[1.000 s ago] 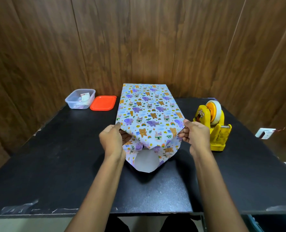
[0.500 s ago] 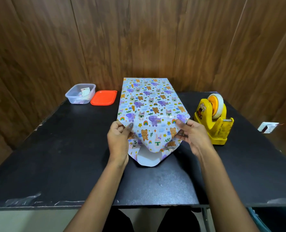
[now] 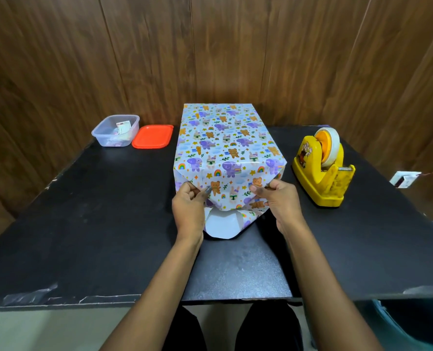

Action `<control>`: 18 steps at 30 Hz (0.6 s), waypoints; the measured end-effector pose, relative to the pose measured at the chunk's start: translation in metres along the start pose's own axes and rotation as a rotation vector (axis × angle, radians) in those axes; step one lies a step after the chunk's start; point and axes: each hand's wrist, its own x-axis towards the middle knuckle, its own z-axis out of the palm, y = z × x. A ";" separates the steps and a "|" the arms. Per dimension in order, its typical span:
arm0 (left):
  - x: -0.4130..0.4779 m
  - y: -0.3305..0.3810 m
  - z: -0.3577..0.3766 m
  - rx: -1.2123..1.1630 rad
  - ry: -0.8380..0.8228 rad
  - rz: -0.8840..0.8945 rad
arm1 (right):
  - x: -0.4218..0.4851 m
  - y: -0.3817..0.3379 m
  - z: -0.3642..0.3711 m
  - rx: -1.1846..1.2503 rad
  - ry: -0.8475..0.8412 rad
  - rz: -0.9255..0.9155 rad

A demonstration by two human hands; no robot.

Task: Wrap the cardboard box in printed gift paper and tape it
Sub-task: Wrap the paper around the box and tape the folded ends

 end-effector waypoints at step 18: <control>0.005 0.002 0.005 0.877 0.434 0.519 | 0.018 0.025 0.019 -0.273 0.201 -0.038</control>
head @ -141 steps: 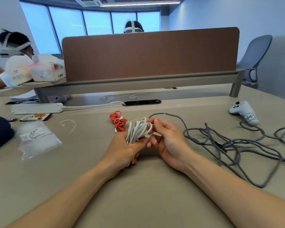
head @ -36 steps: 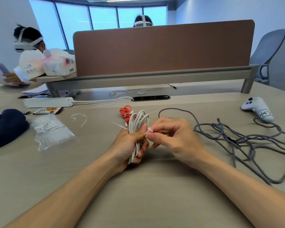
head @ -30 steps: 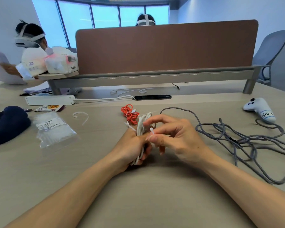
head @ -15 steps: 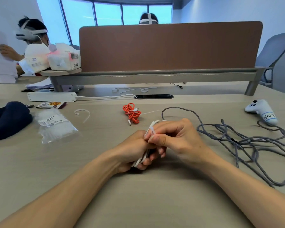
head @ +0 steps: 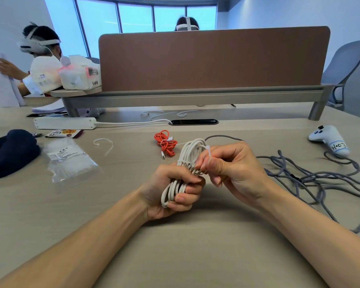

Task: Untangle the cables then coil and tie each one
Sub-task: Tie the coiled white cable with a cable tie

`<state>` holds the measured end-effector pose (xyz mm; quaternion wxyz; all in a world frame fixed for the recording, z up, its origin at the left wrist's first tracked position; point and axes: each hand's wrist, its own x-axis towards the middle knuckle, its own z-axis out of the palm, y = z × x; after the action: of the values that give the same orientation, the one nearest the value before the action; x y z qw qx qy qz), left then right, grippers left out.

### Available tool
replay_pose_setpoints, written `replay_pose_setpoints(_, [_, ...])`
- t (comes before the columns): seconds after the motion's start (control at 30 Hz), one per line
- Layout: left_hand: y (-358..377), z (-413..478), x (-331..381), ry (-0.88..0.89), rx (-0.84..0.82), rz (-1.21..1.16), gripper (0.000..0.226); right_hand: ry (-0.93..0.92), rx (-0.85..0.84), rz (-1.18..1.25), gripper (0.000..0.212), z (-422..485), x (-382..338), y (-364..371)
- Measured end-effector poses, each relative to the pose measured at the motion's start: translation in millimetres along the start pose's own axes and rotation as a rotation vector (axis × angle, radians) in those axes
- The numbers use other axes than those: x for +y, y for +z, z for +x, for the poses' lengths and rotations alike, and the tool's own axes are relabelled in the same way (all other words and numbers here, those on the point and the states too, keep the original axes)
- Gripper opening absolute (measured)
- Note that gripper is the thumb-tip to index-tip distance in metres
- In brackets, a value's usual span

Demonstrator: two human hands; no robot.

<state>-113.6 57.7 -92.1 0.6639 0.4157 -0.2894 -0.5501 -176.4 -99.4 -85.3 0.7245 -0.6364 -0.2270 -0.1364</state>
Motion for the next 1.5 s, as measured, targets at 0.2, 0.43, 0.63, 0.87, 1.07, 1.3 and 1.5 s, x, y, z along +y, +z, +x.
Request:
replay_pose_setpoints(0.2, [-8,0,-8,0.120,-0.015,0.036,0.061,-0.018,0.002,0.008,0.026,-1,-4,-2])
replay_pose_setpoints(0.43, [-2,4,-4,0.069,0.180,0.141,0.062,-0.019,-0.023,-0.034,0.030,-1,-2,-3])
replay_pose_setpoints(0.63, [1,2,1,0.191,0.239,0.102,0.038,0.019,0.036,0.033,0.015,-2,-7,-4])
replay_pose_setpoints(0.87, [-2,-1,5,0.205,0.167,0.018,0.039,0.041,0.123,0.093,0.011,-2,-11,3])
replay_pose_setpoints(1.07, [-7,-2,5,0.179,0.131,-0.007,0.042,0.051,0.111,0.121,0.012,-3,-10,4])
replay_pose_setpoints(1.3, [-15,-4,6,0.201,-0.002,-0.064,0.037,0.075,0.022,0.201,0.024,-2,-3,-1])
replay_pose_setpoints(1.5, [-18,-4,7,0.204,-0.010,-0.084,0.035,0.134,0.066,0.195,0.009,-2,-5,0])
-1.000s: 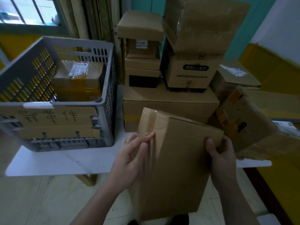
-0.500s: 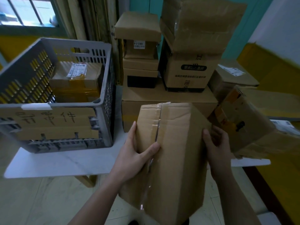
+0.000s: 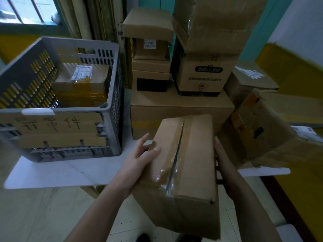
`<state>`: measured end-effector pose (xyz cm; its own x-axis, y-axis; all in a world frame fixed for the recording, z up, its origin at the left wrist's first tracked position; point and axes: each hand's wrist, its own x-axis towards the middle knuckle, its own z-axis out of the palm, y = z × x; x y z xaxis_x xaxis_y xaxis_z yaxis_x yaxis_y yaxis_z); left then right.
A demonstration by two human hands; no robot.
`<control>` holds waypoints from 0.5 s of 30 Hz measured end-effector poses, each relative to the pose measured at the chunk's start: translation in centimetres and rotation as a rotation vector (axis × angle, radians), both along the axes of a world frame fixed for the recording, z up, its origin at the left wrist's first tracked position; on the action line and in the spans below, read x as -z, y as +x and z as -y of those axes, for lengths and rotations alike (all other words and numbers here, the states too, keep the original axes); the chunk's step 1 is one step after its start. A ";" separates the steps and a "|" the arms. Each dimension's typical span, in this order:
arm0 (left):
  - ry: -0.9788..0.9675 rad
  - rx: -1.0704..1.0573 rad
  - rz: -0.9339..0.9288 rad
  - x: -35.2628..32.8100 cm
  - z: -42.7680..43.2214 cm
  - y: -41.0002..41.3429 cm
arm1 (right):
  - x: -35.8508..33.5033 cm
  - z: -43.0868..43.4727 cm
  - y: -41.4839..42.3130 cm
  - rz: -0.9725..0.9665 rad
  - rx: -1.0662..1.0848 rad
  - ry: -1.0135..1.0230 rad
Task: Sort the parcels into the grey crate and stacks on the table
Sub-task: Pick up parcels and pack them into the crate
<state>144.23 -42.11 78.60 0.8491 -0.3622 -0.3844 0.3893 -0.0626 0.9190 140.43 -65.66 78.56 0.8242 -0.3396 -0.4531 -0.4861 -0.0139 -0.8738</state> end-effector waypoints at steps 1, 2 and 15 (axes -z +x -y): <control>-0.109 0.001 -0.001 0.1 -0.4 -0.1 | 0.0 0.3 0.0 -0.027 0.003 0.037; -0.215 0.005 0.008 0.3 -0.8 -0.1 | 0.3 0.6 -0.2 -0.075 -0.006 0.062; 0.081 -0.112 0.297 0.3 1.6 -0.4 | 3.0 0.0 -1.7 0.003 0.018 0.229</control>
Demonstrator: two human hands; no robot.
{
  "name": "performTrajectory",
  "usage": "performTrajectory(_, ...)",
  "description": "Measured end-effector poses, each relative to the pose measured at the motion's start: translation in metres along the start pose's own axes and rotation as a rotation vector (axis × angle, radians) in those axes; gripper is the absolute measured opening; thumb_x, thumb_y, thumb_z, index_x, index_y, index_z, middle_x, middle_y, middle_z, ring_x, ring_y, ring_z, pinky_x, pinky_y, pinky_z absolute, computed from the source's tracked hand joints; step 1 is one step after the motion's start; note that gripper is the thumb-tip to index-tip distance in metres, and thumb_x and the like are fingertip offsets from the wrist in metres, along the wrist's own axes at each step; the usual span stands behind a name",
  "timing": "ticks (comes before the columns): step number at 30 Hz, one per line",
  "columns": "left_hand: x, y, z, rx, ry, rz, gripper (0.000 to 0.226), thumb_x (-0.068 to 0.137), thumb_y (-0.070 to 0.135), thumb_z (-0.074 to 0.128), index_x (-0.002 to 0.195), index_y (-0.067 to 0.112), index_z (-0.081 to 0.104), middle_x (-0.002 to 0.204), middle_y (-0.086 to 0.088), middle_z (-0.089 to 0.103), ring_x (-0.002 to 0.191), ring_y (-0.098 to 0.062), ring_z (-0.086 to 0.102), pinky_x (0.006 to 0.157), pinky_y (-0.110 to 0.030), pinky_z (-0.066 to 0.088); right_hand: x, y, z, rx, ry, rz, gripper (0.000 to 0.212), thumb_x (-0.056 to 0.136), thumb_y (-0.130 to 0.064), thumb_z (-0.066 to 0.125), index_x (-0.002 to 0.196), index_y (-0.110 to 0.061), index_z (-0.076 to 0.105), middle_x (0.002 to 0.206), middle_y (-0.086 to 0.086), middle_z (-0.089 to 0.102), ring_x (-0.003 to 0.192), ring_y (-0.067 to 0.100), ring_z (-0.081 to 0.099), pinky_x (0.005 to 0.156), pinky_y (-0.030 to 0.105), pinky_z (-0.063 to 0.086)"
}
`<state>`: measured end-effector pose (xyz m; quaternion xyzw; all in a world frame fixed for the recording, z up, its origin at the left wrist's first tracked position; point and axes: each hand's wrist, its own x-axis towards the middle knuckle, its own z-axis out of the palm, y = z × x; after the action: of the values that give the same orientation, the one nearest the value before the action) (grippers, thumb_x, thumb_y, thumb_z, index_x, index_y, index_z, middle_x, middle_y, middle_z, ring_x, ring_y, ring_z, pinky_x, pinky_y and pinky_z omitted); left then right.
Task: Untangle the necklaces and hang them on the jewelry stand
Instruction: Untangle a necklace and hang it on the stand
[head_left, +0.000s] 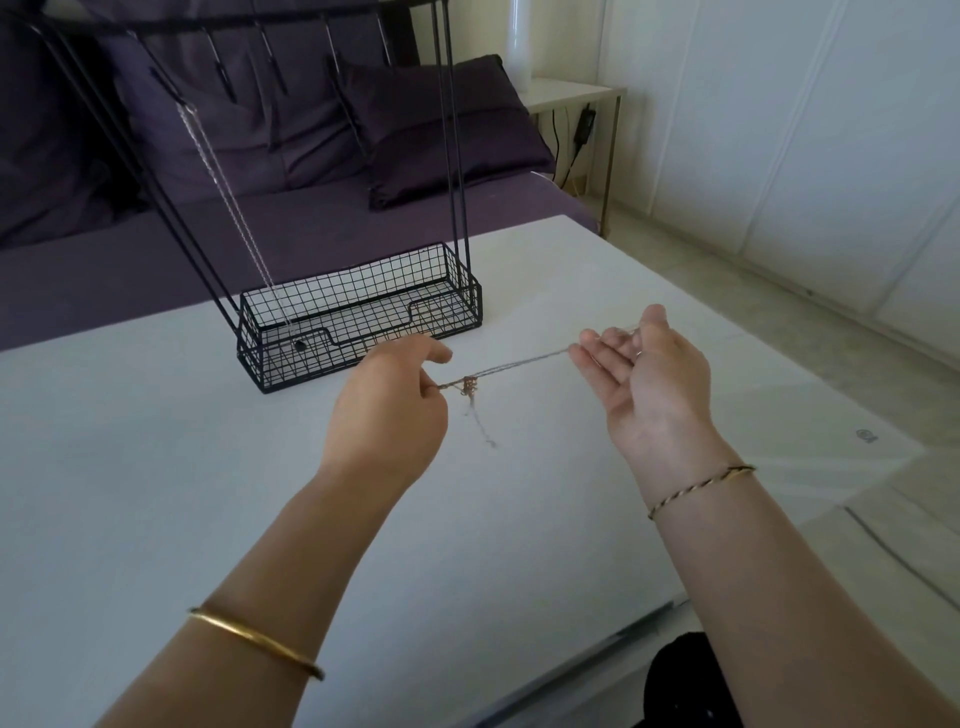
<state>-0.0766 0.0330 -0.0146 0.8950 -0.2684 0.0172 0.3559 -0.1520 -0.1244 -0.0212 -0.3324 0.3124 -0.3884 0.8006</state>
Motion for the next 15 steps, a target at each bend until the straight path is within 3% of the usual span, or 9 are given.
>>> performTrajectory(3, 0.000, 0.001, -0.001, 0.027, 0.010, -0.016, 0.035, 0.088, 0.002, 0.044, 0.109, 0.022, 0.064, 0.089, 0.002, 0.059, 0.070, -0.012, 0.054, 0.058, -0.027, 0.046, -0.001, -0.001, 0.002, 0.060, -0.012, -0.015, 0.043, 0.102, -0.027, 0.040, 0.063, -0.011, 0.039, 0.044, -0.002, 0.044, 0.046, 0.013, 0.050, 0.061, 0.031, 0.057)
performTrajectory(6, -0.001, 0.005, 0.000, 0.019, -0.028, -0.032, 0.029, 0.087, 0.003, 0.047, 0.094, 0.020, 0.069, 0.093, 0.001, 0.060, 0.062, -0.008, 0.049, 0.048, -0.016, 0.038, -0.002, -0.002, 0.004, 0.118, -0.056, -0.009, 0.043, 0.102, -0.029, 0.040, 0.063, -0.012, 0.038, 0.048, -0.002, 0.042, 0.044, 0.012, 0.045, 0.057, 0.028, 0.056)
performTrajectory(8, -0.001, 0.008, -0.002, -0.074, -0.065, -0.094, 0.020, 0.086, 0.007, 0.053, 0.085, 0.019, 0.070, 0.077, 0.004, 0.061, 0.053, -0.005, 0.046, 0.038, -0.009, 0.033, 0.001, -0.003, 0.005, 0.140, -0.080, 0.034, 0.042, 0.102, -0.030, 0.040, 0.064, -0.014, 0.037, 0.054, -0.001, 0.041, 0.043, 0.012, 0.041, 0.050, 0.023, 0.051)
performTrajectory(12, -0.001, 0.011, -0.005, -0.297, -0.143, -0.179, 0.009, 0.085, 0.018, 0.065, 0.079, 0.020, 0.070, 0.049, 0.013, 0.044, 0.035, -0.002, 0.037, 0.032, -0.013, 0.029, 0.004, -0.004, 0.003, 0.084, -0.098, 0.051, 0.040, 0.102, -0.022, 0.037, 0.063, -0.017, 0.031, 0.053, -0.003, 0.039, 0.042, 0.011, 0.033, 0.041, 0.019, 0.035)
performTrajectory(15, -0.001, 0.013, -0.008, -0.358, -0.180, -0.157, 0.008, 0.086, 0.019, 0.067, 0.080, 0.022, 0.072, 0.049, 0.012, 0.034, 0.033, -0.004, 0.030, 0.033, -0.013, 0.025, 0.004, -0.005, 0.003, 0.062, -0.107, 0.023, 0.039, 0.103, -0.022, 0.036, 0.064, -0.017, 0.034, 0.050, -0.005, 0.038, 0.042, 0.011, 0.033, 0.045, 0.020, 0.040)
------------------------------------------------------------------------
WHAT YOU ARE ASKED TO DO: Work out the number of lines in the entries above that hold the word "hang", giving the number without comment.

OUTPUT OF THE TASK: 2